Nina Quezada Bloomgarden (born February 2, 1998) is an American actress. Her grandfather was theatre producer Kermit Bloomgarden.

== Career ==
In 2021, Bloomgarden could be seen with Kevin Hart in Fatherhood and in 2022, Bloomgarden appeared in Good Girl Jane alongside Andie MacDowell. In the 2022 Peacock television series The Resort, Bloomgarden plays Violet Thompson a tourist who disappeared in 2007 on holiday with her dad played by Nick Offerman, with her disappearance investigated 15 years later by Cristin Milioti and William Jackson Harper. Bloomgarden suggested she used her memories of the loss of her own father shortly before her audition for the role for some of the more emotional scenes in the production and to empathise with the character who had lost her mother. On set she described how she and co-star Skyler Gisondo were able to throw ideas around and improvise a little with the blessing of show creator Andy Siara.
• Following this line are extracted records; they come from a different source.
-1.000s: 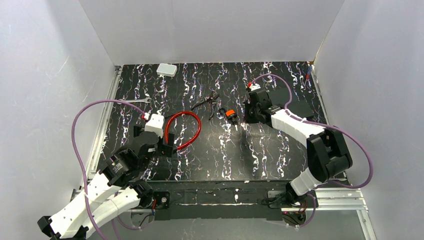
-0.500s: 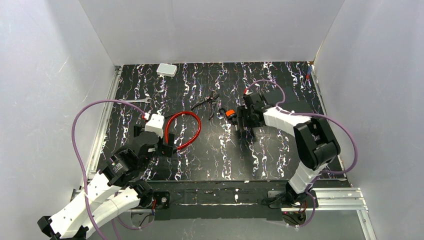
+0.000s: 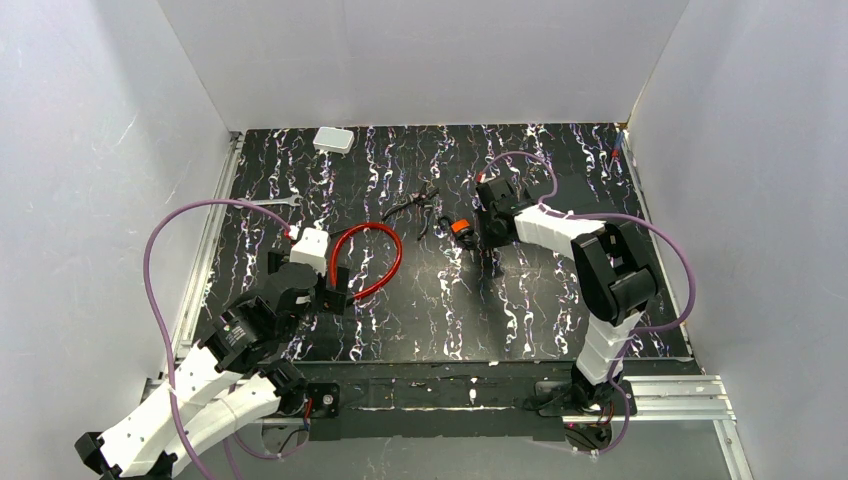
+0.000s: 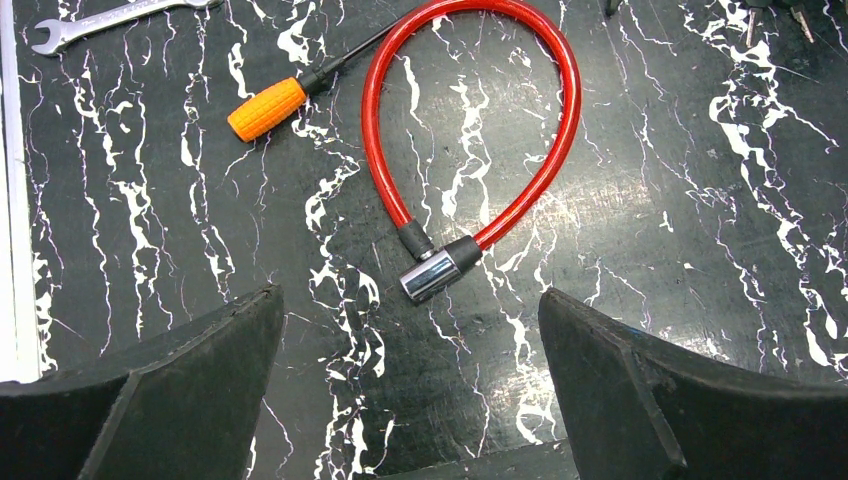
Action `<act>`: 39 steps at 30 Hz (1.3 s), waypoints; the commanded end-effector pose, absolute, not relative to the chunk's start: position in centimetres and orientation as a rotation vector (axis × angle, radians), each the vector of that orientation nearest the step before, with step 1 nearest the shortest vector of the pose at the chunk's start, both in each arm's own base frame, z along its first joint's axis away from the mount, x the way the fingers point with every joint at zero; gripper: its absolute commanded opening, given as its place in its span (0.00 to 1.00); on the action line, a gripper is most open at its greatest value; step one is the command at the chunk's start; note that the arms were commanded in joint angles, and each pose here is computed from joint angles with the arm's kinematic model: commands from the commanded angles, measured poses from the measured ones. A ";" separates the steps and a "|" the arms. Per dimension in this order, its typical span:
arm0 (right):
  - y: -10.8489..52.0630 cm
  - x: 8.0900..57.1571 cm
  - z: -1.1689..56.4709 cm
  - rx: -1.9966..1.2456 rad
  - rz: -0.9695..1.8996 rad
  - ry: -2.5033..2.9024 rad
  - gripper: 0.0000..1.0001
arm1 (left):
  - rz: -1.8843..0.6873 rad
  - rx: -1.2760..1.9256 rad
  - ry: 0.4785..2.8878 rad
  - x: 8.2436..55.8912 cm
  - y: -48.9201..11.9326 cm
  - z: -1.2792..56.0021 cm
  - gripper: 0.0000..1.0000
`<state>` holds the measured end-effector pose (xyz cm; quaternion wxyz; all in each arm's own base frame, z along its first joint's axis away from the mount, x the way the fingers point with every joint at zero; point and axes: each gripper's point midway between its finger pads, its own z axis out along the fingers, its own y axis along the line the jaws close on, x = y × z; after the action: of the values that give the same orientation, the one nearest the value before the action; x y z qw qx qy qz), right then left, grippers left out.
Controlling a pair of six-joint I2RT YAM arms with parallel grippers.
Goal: Unlock with the key
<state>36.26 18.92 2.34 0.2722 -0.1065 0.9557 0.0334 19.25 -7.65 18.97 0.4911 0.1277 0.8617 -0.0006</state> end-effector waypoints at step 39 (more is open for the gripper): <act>24.8 26.0 23.9 -0.154 1.051 2.152 0.01 | -0.986 0.391 1.791 19.0 -24.9 22.8 0.83</act>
<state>27.82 23.53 19.73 0.3606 -0.0561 0.8675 0.3381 18.29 -21.62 18.55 0.4468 0.1443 0.8185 -0.3311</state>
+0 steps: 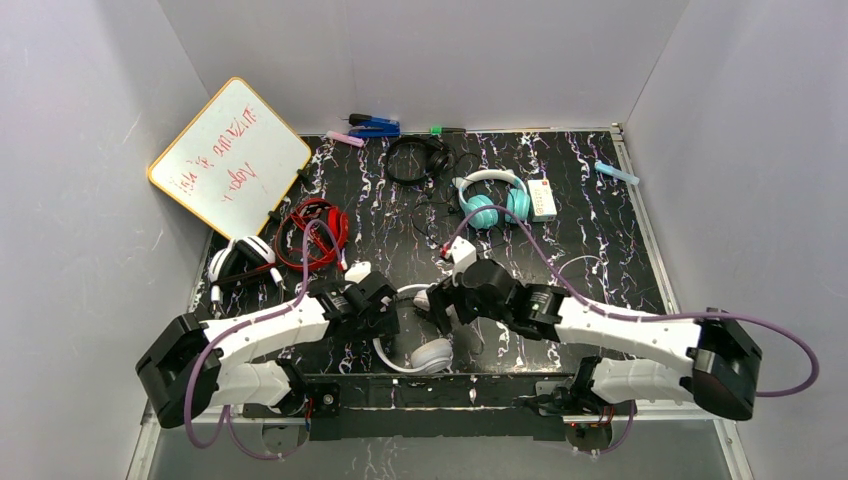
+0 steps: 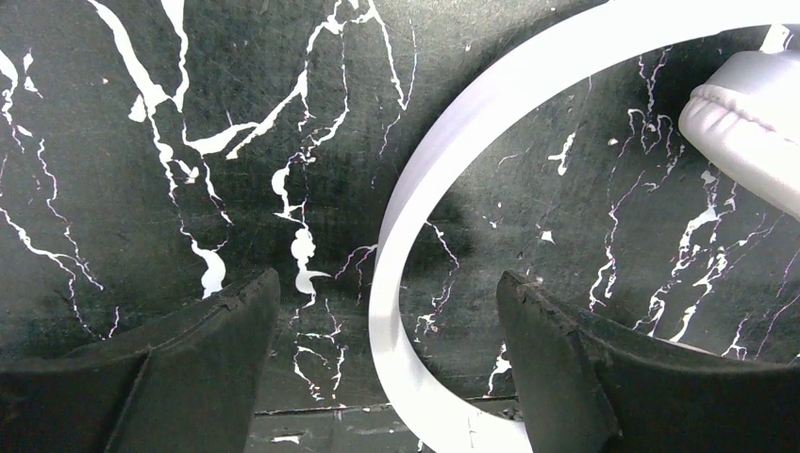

Bloomgarden described the familial atmosphere of filming in Puerto Rico saying they were like one big "TV family". Bloomgarden told Grazia magazine that The Resort is “Jurassic Park meets the Twilight Zone” and said the complexity of the story “drew me in”. Bloomgarden also completed principal photography, for a planned 2022 release, for the film Jane alongside Madelaine Petsch, Chloe Bailey and Melissa Leo.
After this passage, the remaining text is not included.